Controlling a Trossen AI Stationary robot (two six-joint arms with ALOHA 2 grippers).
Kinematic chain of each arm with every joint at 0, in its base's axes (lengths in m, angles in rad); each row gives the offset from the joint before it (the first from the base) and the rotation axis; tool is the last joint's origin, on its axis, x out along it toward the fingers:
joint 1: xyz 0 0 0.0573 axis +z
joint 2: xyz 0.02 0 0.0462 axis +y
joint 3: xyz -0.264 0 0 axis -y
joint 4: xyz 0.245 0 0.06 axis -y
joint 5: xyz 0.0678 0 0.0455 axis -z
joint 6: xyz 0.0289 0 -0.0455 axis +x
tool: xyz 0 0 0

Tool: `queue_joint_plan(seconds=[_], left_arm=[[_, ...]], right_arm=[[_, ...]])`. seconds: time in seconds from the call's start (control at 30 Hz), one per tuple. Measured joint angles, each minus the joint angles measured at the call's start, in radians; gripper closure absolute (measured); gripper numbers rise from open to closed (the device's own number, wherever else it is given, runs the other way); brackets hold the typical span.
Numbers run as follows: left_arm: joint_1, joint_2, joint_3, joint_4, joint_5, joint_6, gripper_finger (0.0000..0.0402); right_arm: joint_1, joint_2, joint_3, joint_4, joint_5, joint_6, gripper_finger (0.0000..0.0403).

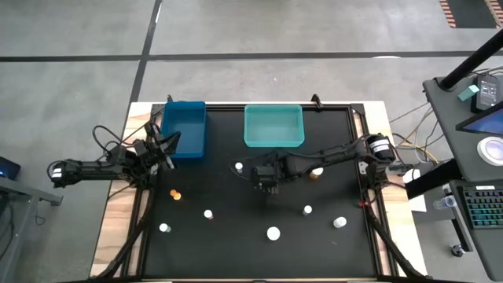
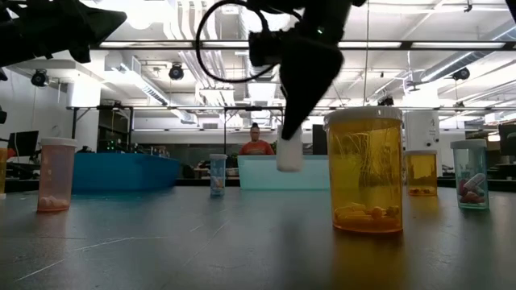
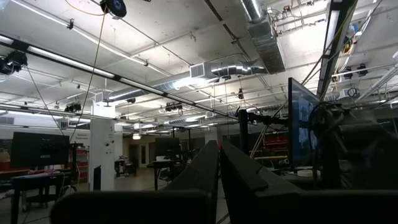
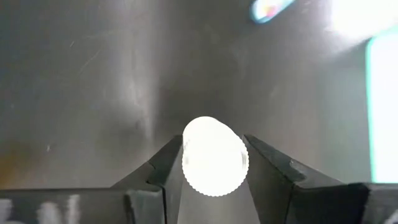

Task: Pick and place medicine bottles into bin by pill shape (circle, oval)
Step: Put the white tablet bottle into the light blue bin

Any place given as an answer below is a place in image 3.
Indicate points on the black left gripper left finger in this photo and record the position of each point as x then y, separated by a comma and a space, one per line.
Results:
202, 168

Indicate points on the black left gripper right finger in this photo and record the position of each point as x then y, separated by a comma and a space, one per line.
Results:
239, 174

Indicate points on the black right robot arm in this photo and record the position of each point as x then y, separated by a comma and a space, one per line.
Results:
351, 140

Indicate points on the black office desk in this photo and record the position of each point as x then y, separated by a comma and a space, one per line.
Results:
164, 163

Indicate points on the black computer monitor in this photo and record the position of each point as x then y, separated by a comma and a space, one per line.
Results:
167, 147

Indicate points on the black monitor pole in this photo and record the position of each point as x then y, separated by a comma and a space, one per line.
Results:
243, 133

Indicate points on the red storage shelf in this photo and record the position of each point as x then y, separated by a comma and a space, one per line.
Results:
275, 144

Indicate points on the blue-screen desk monitor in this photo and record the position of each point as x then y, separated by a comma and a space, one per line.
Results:
300, 124

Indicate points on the white room pillar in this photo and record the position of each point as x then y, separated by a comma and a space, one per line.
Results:
102, 149

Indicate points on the large black television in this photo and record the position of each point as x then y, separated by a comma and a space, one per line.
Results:
40, 150

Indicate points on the black work table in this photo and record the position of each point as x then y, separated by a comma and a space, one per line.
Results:
37, 180

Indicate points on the black round ceiling device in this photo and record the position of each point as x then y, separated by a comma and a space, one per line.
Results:
114, 7

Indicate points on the black ceiling camera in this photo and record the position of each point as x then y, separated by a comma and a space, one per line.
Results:
362, 70
173, 107
73, 108
14, 62
347, 74

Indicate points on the silver round ceiling duct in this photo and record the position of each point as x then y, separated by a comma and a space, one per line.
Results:
230, 69

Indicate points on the grey rectangular ceiling duct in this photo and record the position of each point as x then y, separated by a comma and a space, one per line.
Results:
264, 40

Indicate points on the black rail with light strips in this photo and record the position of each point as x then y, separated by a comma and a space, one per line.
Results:
334, 31
93, 71

++++++

◆ **Task**
Could you set down every record above word for word, leaving out the pictures?

◆ **Task solution**
Controlling a Trossen AI Stationary robot (two six-joint arms with ALOHA 2 grippers).
Kinematic chain of each arm with every joint at 0, in its base's axes (lengths in m, angles in rad); each row gives the offset from the joint before it (the first from the base) and the rotation axis; tool is the last joint's origin, on its axis, x out along it toward the fingers:
joint 1: xyz 0 0 0.0573 axis +z
joint 2: xyz 0.02 0 0.0462 axis +y
joint 3: xyz -0.264 0 0 axis -y
joint 4: xyz 0.245 0 0.06 axis -y
joint 5: xyz 0.0678 0 0.0455 axis -z
joint 6: xyz 0.0289 0 -0.0455 axis +x
tool: xyz 0 0 0

Tool: `queue_joint_plan(seconds=[_], left_arm=[[_, ...]], right_arm=[[_, ...]])`. seconds: time in seconds from the call's start (control at 30 Hz), one per tuple. Measured joint angles, each minus the joint angles measured at the call's start, in radians; gripper closure absolute (measured); gripper numbers rise from open to closed (the device's own number, wherever else it is given, runs the other way); brackets hold the typical span.
Numbers run as follows: left_arm: joint_1, joint_2, joint_3, joint_4, joint_5, joint_6, gripper_finger (0.0000..0.0402); right_arm: joint_1, joint_2, joint_3, joint_4, joint_5, joint_6, gripper_finger (0.0000..0.0403).


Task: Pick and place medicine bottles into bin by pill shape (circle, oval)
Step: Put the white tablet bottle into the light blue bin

Any place given as an answer below is a place in image 3.
Indicate points on the black left gripper left finger in this photo and record the position of each point as x then y, separated by a comma and a space, one per line.
Results:
202, 168

Indicate points on the black left gripper right finger in this photo and record the position of each point as x then y, separated by a comma and a space, one per line.
Results:
239, 174

Indicate points on the black right robot arm in this photo and record the position of each point as x then y, separated by a comma and a space, one per line.
Results:
351, 140

Indicate points on the black office desk in this photo and record the position of each point as x then y, separated by a comma and a space, one per line.
Results:
164, 163

Indicate points on the black computer monitor in this photo and record the position of each point as x then y, separated by a comma and a space, one per line.
Results:
167, 147

Indicate points on the black monitor pole in this photo and record the position of each point as x then y, separated by a comma and a space, one per line.
Results:
243, 133

Indicate points on the red storage shelf in this photo and record the position of each point as x then y, separated by a comma and a space, one per line.
Results:
275, 144

Indicate points on the blue-screen desk monitor in this photo and record the position of each point as x then y, separated by a comma and a space, one per line.
Results:
300, 124

Indicate points on the white room pillar in this photo and record the position of each point as x then y, separated by a comma and a space, one per line.
Results:
102, 149

Indicate points on the large black television in this photo and record the position of each point as x then y, separated by a comma and a space, one per line.
Results:
40, 150

Indicate points on the black work table in this photo and record the position of each point as x then y, separated by a comma and a space, one per line.
Results:
37, 180

Indicate points on the black round ceiling device in this photo and record the position of each point as x then y, separated by a comma and a space, one per line.
Results:
114, 7

Indicate points on the black ceiling camera in this photo and record the position of each point as x then y, separated by a comma and a space, one per line.
Results:
362, 70
173, 107
73, 108
14, 62
347, 74

Indicate points on the silver round ceiling duct in this photo and record the position of each point as x then y, separated by a comma and a space, one per line.
Results:
230, 69

Indicate points on the grey rectangular ceiling duct in this photo and record the position of each point as x then y, separated by a comma and a space, one per line.
Results:
264, 40

Indicate points on the black rail with light strips in this photo and record the position of each point as x then y, separated by a comma and a space, one per line.
Results:
334, 31
93, 71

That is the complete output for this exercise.